■ **Items from a dataset**
--------------------------------

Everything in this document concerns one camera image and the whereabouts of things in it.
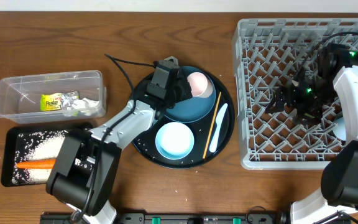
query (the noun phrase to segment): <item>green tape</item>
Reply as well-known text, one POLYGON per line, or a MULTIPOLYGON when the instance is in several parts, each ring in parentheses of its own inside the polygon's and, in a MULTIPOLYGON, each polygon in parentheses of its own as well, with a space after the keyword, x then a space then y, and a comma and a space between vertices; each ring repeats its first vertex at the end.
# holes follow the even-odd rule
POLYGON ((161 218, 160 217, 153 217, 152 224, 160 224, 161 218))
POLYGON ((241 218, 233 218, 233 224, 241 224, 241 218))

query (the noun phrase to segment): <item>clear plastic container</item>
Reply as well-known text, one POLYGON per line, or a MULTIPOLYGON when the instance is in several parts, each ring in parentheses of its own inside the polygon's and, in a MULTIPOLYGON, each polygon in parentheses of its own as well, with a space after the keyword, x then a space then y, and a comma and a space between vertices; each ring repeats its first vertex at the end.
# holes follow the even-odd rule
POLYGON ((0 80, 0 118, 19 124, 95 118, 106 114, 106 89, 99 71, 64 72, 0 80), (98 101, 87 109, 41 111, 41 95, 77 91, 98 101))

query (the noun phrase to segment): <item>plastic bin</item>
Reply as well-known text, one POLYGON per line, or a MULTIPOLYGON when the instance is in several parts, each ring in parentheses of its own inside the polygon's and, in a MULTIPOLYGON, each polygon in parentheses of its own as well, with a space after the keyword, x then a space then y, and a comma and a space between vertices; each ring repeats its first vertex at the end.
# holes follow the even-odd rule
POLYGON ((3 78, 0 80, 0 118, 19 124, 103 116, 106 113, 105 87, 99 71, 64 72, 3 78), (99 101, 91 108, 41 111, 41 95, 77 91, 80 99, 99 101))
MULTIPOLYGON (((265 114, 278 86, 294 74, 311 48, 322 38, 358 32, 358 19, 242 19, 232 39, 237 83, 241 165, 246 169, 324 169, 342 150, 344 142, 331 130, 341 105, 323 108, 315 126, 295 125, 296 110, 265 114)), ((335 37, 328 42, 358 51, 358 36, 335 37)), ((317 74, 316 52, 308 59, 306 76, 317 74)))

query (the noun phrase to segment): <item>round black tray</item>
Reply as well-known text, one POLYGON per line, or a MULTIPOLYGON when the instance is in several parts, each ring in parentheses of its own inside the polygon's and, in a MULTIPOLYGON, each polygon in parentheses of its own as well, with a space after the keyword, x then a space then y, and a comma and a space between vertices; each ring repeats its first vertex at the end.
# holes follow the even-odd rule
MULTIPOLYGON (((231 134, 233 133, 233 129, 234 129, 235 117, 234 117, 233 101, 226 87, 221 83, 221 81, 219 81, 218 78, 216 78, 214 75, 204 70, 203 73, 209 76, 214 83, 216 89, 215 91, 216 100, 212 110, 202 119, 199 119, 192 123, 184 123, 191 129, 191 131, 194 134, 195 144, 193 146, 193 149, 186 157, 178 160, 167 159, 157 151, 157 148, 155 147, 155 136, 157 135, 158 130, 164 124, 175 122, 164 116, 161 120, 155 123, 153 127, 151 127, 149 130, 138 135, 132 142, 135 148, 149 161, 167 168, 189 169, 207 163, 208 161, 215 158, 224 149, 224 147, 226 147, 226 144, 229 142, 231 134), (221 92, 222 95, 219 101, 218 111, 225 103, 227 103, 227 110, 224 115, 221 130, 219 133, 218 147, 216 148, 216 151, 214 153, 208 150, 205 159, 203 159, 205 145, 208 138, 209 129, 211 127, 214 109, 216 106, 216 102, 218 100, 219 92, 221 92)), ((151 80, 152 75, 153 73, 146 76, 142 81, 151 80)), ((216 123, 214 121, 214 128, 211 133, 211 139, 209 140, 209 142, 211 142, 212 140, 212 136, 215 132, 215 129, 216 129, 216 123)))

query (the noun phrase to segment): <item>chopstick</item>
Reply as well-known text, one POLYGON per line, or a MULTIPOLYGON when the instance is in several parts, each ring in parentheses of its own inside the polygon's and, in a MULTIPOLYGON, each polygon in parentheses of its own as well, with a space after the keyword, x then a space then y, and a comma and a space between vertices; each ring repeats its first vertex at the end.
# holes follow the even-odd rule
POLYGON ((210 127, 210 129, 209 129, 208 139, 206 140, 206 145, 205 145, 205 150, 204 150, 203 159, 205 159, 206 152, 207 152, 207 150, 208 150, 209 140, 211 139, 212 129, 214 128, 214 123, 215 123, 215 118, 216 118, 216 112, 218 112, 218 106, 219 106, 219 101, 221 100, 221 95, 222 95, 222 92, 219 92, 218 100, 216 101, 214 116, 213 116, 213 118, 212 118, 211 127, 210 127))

--------------------------------

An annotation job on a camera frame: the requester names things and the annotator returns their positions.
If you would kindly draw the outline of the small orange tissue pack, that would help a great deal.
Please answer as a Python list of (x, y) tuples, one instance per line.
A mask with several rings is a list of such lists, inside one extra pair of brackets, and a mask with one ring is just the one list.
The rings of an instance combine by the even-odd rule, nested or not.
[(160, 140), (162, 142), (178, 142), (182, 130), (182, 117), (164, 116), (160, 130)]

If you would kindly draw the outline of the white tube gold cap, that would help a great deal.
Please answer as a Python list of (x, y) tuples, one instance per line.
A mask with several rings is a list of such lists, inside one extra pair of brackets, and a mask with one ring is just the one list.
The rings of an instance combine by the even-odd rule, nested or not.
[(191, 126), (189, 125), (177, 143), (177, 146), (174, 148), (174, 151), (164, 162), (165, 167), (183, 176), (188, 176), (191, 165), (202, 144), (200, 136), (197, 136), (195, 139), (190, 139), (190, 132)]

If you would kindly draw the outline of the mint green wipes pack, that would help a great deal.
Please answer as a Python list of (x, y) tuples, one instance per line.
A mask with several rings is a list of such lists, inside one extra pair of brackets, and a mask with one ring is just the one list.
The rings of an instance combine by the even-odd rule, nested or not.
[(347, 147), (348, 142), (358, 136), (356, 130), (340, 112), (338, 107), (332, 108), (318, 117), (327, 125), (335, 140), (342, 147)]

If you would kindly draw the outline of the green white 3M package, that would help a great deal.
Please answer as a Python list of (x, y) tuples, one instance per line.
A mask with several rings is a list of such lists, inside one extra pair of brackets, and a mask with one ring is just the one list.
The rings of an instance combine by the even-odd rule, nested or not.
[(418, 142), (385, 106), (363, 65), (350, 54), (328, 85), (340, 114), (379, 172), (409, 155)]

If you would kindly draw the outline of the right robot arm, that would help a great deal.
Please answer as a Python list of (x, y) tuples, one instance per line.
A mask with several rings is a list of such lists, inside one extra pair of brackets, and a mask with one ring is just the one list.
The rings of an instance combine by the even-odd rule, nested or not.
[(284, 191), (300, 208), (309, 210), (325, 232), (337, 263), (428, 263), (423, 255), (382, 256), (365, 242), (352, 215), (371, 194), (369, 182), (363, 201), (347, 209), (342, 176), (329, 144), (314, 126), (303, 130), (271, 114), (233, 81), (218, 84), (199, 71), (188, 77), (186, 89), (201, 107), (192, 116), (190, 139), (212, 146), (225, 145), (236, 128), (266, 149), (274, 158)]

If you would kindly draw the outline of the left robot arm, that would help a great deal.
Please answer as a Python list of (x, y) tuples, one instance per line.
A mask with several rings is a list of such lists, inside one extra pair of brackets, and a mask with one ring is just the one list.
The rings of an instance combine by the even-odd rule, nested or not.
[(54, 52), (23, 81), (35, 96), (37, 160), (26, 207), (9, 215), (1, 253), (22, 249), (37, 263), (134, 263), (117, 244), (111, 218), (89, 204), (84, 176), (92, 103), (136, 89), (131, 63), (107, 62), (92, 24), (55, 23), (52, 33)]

--------------------------------

Nothing but the lines from the one with "Everything in this" to the one with "query (the noun phrase to segment): <item>green" above, both included, should be transcribed, exactly and without pictures.

Everything in this document concerns one camera image and the whereabouts of things in it.
query (the noun phrase to segment): <item>green tape</item>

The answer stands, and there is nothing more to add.